下到一楼,上野对守在门口办公桌旁的那位和他年龄相仿的中年人道:“‘王桑’,咱们走!”
“哈伊!”那位被称为王桑的中年人哈腰点头,率先走在最前面,带着一众人直接向着街对面数百米的几辆黑色福特轿车走去。
街上不少行人本在自顾自行走,忽见此情形,纷纷往街边避去。
走在最前面的是被押着的杜玉龙,后面是吕明轩,最后是那位女子。杜玉龙此刻心中忐忑。
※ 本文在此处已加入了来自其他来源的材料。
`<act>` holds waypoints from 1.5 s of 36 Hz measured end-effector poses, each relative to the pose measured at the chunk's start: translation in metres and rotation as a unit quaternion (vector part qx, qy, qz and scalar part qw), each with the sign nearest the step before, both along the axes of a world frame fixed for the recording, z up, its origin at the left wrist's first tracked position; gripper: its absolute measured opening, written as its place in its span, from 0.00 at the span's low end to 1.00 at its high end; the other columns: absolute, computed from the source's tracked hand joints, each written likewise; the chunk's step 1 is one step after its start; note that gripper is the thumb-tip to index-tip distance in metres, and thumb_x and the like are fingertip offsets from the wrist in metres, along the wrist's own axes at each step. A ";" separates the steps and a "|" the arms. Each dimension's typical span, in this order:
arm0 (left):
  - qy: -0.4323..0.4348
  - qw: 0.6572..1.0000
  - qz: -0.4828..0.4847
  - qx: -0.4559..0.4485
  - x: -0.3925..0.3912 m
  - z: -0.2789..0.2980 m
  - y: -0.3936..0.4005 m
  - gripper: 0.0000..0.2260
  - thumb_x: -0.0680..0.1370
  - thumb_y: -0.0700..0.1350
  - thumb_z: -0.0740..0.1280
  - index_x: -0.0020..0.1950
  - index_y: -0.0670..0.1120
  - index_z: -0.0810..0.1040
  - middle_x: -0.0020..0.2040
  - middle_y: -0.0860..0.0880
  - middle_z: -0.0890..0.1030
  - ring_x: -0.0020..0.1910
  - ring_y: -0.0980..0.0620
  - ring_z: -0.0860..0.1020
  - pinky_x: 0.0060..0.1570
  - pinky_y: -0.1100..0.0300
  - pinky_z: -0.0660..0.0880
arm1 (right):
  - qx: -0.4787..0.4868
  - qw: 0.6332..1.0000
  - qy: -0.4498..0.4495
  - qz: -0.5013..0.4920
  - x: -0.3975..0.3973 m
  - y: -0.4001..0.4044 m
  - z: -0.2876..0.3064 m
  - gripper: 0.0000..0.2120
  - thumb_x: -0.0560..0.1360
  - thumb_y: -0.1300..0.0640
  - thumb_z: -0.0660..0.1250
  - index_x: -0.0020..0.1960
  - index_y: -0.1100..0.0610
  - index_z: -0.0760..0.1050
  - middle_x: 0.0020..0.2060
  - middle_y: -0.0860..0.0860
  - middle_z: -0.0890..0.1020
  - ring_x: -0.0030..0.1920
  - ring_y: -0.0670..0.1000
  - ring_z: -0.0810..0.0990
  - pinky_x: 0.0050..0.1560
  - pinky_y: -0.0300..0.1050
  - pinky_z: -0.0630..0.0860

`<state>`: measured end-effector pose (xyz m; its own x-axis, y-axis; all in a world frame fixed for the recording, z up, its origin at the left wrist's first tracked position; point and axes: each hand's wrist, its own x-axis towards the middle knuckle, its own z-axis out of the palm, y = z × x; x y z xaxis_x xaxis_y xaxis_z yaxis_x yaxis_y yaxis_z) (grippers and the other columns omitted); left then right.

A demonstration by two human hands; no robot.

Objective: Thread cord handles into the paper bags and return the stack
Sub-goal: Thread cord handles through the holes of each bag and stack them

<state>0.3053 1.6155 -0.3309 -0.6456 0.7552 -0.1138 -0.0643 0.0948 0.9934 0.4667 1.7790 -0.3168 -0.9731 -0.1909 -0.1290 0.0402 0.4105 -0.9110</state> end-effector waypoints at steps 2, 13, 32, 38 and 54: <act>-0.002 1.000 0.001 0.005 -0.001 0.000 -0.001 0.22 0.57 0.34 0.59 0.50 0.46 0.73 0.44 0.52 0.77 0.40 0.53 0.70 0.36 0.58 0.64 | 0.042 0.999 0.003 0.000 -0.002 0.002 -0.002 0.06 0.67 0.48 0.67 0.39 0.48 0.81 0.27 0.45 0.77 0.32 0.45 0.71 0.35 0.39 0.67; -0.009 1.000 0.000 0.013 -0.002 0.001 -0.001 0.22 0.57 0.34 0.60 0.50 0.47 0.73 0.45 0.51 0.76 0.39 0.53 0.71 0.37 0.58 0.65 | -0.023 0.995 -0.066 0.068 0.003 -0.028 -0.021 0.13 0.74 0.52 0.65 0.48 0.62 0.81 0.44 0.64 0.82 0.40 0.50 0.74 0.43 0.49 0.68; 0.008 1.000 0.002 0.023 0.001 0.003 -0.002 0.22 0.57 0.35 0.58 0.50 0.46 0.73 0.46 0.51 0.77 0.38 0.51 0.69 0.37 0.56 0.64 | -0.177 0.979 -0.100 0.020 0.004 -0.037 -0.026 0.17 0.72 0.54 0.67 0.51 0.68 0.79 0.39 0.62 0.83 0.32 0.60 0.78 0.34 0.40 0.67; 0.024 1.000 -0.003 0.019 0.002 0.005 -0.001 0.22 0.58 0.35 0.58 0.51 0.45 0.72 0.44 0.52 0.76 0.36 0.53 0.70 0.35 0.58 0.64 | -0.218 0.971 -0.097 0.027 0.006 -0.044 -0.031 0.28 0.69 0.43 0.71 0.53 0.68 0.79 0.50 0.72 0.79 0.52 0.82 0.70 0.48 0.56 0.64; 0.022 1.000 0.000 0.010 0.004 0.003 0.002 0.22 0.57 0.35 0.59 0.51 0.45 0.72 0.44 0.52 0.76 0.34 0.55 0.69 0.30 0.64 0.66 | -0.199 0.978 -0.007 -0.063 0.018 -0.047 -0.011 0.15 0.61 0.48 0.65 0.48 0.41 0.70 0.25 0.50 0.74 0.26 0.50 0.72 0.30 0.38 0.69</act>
上到五楼敲门时本以为陶嘉渠交待的任务即将轻松完成,谁知接下来发生的一切恍惚如梦,刹那间自己已身陷囹圄,莫名其妙成了一帮人的阶下囚,他已隐约感觉到为首的是个东洋人,只是怎,么也想不明白,发生的这一切因何而起。
从光线幽暗的楼道中来到大街上,阳光显得分外刺眼!杜玉龙下意识地低下头,不敢正视耀眼的光芒。
王桑几乎是一溜小跑,快速来到轿车旁,拉开车门静静等候着上野的莅临。
上野却不紧不慢,执着地把眼睛迎着炫目的太阳,然后在人群中停下脚步,很享受地伸了个懒腰,眉宇间有一丝胜利的喜悦,这喜悦像是投进湖面的石子,在水波上荡起的涟漪一样慢慢地扩展开来。
杜玉龙被带到轿车旁,一人腾出右手拉开了后门,准备将杜玉龙塞进去,杜玉龙倔强地抖动着双肩,但脑袋被对方死死按住,对方的手指似乎要嵌进他的肌肤……
四周安静极了,没有喧闹声,甚至连一丝风的声音都没有。从四面八方聚集而来的目光要不是畏惧,要不是惊恐。
就在此时,突然响起一声枪响。
那位使劲按住杜玉龙脑袋的男子应声倒下。